Start of DATA SUPPLIED

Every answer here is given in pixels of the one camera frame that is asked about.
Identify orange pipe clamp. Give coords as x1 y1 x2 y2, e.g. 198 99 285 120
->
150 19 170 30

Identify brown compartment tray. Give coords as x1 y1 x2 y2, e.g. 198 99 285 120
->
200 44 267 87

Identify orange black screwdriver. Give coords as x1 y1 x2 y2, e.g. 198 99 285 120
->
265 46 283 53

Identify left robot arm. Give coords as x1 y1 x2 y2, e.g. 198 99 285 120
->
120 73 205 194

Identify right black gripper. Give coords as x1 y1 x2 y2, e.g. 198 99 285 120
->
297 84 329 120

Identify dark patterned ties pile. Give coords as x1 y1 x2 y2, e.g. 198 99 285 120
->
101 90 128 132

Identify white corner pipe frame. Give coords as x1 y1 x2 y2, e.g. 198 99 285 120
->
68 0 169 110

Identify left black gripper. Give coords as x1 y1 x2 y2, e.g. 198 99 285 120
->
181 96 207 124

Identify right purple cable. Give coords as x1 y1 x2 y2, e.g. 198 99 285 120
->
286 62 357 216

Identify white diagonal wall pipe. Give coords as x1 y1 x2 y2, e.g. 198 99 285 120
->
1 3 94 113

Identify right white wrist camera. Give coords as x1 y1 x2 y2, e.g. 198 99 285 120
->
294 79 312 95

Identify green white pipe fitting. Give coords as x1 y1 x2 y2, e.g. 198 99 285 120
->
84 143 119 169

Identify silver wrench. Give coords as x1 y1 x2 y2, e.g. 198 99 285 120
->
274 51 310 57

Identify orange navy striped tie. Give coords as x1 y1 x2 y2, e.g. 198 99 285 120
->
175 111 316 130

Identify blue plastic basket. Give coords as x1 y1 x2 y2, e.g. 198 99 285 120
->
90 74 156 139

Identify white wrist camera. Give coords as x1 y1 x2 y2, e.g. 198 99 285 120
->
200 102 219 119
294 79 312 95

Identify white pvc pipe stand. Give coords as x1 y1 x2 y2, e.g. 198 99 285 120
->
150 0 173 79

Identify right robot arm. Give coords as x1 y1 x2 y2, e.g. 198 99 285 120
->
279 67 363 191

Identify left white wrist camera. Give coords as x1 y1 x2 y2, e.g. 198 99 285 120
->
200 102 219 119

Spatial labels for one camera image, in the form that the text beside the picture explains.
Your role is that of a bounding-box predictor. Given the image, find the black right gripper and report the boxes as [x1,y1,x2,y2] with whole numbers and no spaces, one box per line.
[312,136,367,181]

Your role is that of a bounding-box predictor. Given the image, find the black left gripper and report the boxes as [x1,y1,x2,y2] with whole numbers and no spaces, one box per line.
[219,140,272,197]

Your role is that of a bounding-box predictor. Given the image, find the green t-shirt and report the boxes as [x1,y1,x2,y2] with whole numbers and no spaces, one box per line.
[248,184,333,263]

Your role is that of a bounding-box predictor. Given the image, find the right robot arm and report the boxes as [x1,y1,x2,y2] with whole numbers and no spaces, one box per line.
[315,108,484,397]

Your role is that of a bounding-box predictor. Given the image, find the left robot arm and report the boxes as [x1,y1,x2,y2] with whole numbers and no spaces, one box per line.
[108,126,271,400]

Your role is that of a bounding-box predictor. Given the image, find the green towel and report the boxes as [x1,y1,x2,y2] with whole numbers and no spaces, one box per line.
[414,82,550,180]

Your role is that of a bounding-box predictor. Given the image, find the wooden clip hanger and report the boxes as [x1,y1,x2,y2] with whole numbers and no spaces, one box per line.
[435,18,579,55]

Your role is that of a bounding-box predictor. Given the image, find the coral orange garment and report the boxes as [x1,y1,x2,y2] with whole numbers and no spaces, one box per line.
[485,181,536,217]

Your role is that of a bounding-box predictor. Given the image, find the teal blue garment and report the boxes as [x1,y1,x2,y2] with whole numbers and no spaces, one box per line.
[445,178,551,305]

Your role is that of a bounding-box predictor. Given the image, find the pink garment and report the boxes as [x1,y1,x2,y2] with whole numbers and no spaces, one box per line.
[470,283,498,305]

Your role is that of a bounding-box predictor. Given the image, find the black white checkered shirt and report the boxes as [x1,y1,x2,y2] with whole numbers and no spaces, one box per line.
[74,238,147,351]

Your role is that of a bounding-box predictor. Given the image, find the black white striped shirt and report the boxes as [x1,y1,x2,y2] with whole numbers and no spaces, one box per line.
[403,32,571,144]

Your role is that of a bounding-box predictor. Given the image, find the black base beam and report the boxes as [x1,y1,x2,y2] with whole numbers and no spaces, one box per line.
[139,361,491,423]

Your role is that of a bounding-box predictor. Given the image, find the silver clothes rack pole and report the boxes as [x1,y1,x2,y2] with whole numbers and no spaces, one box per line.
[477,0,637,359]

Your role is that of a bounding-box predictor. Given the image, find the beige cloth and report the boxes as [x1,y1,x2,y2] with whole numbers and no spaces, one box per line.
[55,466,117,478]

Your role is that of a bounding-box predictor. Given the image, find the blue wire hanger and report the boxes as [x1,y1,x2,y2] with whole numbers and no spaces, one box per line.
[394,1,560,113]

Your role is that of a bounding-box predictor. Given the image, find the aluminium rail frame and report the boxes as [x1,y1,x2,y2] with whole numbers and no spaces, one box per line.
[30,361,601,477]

End of DATA SUPPLIED

• REQUIRED WORK: In the records above, find each line with the string "camera" and list it.

• SOLUTION TO THIS TASK:
Every answer here is given in pixels of the one camera frame that is asked about.
Identify right white wrist camera. Give coords as x1 y1 x2 y2, e.g. 198 99 285 120
Identify white wrist camera. Give coords as x1 y1 x2 y2, e.g. 198 99 285 120
Identify left white wrist camera. Give coords as x1 y1 x2 y2, e.g. 198 99 285 120
Spatial labels for one camera image, in the form that the text beside the picture explains.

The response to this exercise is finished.